Voilà son conseil : "Devenir ce que nous sommes n'est pas la formule de la facilité mais le chiffre secret d'une conquête. Car il ne s'agit pas de subir ce que nous sommes ni de nous en accommoder mais de le vouloir avec ferveur".
La vieillesse
Évoquant ici les visions de la vieillesse d'Améry et de Beauvoir, l'auteur ne parle pas ici de son propre vécu mais de celui qu'elle peut observer chez de sages vieillards : ralentissement du temps, connaissance de l'humain... Plutôt que d'en faire un temps de regret, elle y voit un nouveau lieu d'épanouissement.

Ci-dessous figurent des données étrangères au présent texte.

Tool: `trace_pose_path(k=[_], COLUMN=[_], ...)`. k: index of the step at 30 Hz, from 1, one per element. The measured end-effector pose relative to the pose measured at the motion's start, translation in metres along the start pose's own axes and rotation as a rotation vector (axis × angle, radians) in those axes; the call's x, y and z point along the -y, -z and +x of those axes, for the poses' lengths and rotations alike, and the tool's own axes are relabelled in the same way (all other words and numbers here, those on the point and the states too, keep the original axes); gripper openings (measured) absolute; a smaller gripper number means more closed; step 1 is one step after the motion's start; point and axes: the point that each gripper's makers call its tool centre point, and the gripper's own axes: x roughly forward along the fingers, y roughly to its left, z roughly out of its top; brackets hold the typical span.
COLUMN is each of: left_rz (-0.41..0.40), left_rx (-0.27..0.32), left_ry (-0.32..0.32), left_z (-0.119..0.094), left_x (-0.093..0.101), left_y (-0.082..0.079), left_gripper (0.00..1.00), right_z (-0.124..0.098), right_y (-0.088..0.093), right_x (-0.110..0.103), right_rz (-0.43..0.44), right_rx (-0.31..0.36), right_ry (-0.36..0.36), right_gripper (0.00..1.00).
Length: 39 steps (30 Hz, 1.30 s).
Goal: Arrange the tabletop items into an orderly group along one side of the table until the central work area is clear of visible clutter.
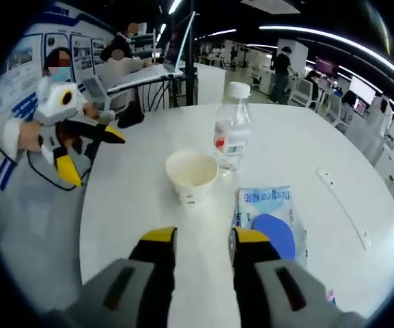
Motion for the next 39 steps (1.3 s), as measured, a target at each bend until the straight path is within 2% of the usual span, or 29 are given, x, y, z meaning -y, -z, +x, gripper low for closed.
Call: trace_pose_path(k=[6, 8, 18, 27, 32, 34, 39], left_rz=[0.005, 0.014, 0.133, 0.211, 0.242, 0.254, 0.267], left_rx=[-0.002, 0.003, 0.031, 0.029, 0.008, -0.016, -0.030], left_ry=[0.008, 0.017, 0.091, 0.162, 0.193, 0.197, 0.217], left_z=[0.004, 0.008, 0.041, 0.081, 0.101, 0.109, 0.122], left_x=[-0.003, -0.001, 0.018, 0.035, 0.045, 0.048, 0.057], left_y=[-0.003, -0.010, -0.065, -0.104, -0.113, -0.113, -0.120], left_gripper=[0.79, 0.79, 0.79, 0.79, 0.78, 0.77, 0.77], right_z=[-0.006, -0.009, -0.026, -0.047, -0.061, -0.065, -0.070], right_y=[0.000, 0.001, 0.015, 0.034, 0.049, 0.057, 0.073], right_x=[0.005, 0.009, 0.026, 0.044, 0.055, 0.061, 0.067], right_rz=[0.011, 0.022, 0.106, 0.185, 0.224, 0.262, 0.333], right_rx=[0.010, 0.013, 0.033, 0.050, 0.053, 0.057, 0.055], right_ry=[0.005, 0.012, 0.048, 0.096, 0.126, 0.141, 0.164], right_gripper=[0.30, 0.30, 0.30, 0.30, 0.31, 0.31, 0.31])
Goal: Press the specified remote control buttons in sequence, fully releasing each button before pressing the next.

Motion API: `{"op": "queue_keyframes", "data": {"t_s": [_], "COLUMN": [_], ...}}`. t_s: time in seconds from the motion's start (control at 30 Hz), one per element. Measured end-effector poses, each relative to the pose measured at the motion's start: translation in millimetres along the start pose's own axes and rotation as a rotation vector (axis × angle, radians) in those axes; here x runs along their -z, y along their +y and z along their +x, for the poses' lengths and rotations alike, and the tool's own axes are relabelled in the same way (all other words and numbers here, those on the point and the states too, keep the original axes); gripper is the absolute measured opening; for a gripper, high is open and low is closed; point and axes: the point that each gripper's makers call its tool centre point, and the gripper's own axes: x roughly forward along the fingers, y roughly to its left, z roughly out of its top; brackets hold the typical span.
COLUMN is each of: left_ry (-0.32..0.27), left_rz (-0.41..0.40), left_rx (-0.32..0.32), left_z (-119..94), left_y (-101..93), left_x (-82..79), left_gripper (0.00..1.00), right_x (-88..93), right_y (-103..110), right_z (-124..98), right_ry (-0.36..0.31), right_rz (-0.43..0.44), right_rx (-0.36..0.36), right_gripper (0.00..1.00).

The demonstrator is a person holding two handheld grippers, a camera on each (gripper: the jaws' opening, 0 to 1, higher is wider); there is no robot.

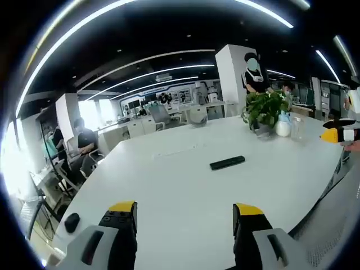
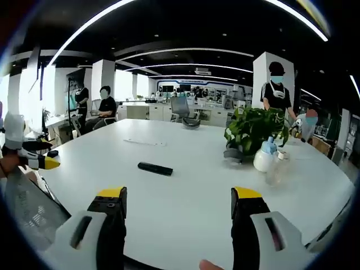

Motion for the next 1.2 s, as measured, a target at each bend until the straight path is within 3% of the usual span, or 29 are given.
{"op": "queue_keyframes", "data": {"t_s": [0.57,1.2], "left_ry": [0.021,0.024], "left_rz": [0.030,0.019], "left_rx": [0.018,0.009], "left_z": [2,2], "left_y": [-6.2,-2.0], "left_x": [3.0,4.3], "left_gripper": [0.73,0.73], "right_x": [-0.6,-1.3], "right_y": [-9,-6], "right_z": [-1,0], "right_ry": [-0.009,-0.008], "right_rz": [0.065,0.018], "right_rx": [0.029,0.039], "right_gripper": [0.83,0.84]}}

Sans fixer d'âge précis à ces périodes de la vie, Christiane Singer montre la beauté et l'utilité de chacune dans notre construction personnelle. Elle invite à faire confiance au temps. Mais aussi à se faire confiance pour choisir ce qui est bon pour nous, ce qui nous épanouit, nous rend heureux. Même si je n’acquiesce pas à tout, je trouve ce livre d'une grande vérité et d'une belle harmonie. Il nous invite à nous situer, à relire notre parcours, à nous interroger sur ce qui a du sens pour nous et ce qui ne nous construit pas. Une lecture essentielle !
Quelques autres citations pour ceux qui ne sont pas totalement convaincus :
"En ne faisant rien, celui qui n'a rien fait a déjà fait beaucoup ; et ce qu'il faut à l'homme pour aller au bout de ses rêves et de ses possibilités n'est rien d'autre que ce qu'il a déjà : son corps"
"Seul l'esprit familier des allées et venues entre la pérennité et l'actualité est en mesure d'aborder les problèmes de son temps avec cette responsabilité accrue, cette perspective agrandie sans laquelle l'homme contemporain est un grand semeur de désastres".